What you need to do:
Please write out the entire listing below exactly, excluding its pictures.

Dataset extract:
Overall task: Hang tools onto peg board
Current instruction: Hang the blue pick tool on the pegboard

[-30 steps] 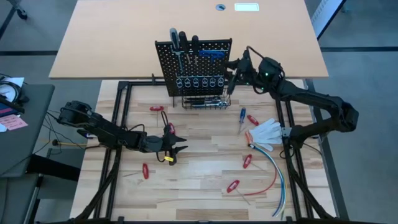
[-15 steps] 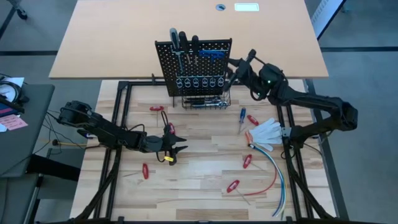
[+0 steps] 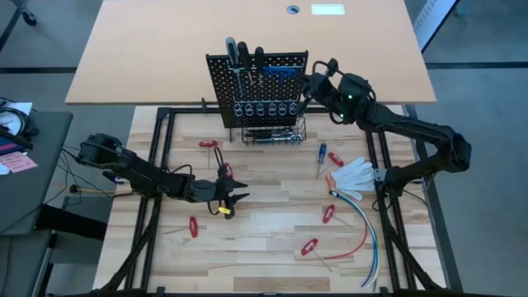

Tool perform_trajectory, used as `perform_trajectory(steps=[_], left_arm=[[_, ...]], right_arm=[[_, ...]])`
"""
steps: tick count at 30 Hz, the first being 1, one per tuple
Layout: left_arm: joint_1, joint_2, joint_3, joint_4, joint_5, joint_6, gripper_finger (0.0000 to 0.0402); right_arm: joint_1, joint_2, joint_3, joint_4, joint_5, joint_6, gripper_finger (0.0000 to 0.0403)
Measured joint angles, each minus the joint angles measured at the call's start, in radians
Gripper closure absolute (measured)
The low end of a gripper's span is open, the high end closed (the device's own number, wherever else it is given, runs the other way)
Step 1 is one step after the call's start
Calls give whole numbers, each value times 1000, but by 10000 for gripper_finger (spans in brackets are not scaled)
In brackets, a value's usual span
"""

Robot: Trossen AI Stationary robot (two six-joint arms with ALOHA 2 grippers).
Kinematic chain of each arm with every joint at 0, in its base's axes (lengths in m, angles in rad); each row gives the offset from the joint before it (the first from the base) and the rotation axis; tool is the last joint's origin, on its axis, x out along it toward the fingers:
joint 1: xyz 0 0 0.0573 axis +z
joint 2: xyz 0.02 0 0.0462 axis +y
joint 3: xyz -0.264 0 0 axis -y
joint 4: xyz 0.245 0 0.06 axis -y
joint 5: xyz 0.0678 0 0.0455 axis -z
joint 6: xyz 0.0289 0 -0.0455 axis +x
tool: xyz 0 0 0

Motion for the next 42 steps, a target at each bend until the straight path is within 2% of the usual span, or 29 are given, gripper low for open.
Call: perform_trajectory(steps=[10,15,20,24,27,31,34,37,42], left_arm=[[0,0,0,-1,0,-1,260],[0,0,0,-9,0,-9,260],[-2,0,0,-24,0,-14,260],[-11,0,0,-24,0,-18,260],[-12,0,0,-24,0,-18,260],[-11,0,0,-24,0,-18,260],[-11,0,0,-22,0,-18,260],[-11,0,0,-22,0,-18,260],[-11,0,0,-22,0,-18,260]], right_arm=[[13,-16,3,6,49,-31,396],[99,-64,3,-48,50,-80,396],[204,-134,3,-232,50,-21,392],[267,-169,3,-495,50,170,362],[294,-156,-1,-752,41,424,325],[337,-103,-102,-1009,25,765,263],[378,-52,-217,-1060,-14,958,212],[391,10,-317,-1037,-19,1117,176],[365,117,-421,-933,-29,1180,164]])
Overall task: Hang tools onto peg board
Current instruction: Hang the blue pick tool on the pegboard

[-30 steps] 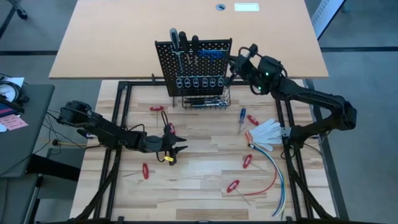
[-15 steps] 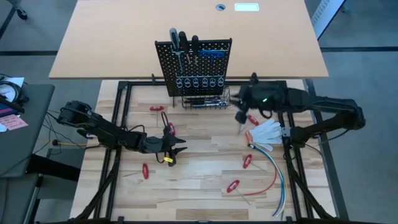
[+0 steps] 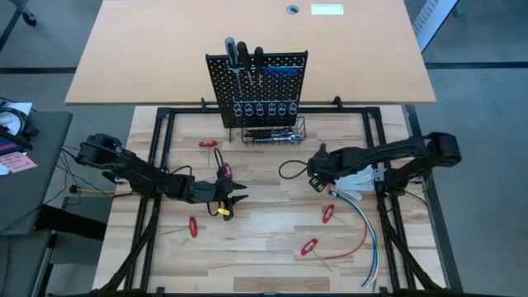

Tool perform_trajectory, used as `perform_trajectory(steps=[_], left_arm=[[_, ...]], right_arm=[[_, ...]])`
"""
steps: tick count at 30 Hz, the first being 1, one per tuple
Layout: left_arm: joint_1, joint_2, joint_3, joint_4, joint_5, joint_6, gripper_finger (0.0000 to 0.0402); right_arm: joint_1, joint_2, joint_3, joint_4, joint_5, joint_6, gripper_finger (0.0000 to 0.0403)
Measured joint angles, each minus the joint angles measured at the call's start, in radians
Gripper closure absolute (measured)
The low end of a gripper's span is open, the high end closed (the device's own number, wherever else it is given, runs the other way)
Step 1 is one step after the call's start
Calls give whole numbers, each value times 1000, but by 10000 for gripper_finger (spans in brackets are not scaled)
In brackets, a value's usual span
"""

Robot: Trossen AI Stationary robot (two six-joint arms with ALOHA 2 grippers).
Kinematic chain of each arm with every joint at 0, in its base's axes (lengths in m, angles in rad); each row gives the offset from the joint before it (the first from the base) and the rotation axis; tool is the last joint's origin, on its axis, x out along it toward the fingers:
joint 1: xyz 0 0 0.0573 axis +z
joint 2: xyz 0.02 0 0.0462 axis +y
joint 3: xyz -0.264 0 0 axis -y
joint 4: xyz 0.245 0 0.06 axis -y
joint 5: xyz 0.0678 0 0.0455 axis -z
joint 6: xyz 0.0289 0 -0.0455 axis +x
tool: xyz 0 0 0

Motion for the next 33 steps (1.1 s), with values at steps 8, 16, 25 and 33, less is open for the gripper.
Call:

Task output:
Overall task: Hang tools onto peg board
Current instruction: Hang the blue pick tool on the pegboard

[-30 steps] 
[-15 steps] 
[+0 steps] 

Tool perform_trajectory, used as `perform_trajectory(steps=[_], left_arm=[[_, ...]], right_arm=[[_, ...]])`
"""
steps: tick count at 30 Hz, the first being 1, one per tuple
Layout: left_arm: joint_1, joint_2, joint_3, joint_4, joint_5, joint_6, gripper_finger (0.0000 to 0.0402); right_arm: joint_1, joint_2, joint_3, joint_4, joint_5, joint_6, gripper_finger (0.0000 to 0.0403)
Measured joint angles, each minus the joint angles measured at the call's start, in radians
Gripper closure absolute (measured)
The low end of a gripper's span is open, the high end closed (the device's own number, wherever else it is given, runs the other way)
Step 1 is one step after the call's start
Calls give whole numbers, each value times 1000, but by 10000 for gripper_finger (spans in brackets are not scaled)
In brackets, a value's usual span
"""

Robot: Trossen AI Stationary robot (two six-joint arms with ALOHA 2 grippers).
Kinematic chain of each arm with every joint at 0, in its base's axes (lengths in m, angles in rad); each row gives the offset from the joint before it (the first from the base) and the rotation axis; tool is the last joint's origin, on its axis, x out along it toward the fingers:
joint 1: xyz 0 0 0.0573 axis +z
joint 2: xyz 0.02 0 0.0462 axis +y
joint 3: xyz -0.264 0 0 axis -y
joint 4: xyz 0.245 0 0.06 axis -y
joint 5: xyz 0.0678 0 0.0455 axis -z
joint 6: xyz 0.0289 0 -0.0455 axis +x
tool: xyz 0 0 0

Motion for the next 42 steps, a target at each bend until the straight path is within 2% of the usual span, or 29 are given, gripper low for open.
Call: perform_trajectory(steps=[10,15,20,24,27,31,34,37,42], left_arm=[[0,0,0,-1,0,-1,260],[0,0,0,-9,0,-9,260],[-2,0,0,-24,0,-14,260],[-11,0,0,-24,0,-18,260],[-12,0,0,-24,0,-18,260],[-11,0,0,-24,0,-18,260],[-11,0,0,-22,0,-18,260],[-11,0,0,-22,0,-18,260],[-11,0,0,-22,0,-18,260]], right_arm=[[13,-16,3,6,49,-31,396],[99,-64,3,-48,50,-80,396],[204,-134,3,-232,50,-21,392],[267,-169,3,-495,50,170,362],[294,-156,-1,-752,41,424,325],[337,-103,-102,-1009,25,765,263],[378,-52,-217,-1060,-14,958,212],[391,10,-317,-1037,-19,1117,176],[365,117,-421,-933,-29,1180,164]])
Overall task: Hang tools onto peg board
Current instruction: Hang the blue pick tool on the pegboard

[-30 steps] 
[-15 steps] 
[+0 steps] 

Tool perform_trajectory, used as `perform_trajectory(steps=[_], left_arm=[[_, ...]], right_arm=[[_, ...]])`
"""
steps: tick count at 30 Hz, the first being 1, one per tuple
Layout: left_arm: joint_1, joint_2, joint_3, joint_4, joint_5, joint_6, gripper_finger (0.0000 to 0.0402); right_arm: joint_1, joint_2, joint_3, joint_4, joint_5, joint_6, gripper_finger (0.0000 to 0.0403)
Measured joint angles, each minus the joint angles measured at the call's start, in radians
Gripper closure absolute (measured)
The low end of a gripper's span is open, the high end closed (the device's own number, wherever else it is given, runs the other way)
Step 1 is one step after the call's start
Calls give whole numbers, each value times 1000, but by 10000 for gripper_finger (spans in brackets are not scaled)
In brackets, a value's usual span
"""

Robot: Trossen AI Stationary robot (two six-joint arms with ALOHA 2 grippers).
Kinematic chain of each arm with every joint at 0, in its base's axes (lengths in m, angles in rad); each row gives the offset from the joint before it (the first from the base) and the rotation axis; tool is the last joint's origin, on its axis, x out along it toward the fingers:
joint 1: xyz 0 0 0.0573 axis +z
joint 2: xyz 0.02 0 0.0462 axis +y
joint 3: xyz -0.264 0 0 axis -y
joint 4: xyz 0.245 0 0.06 axis -y
joint 5: xyz 0.0678 0 0.0455 axis -z
joint 6: xyz 0.0289 0 -0.0455 axis +x
tool: xyz 0 0 0

Motion for the next 33 steps (1.1 s), with values at steps 8, 16, 25 and 33, less is open for the gripper.
Call:

That finishes the answer to the exercise.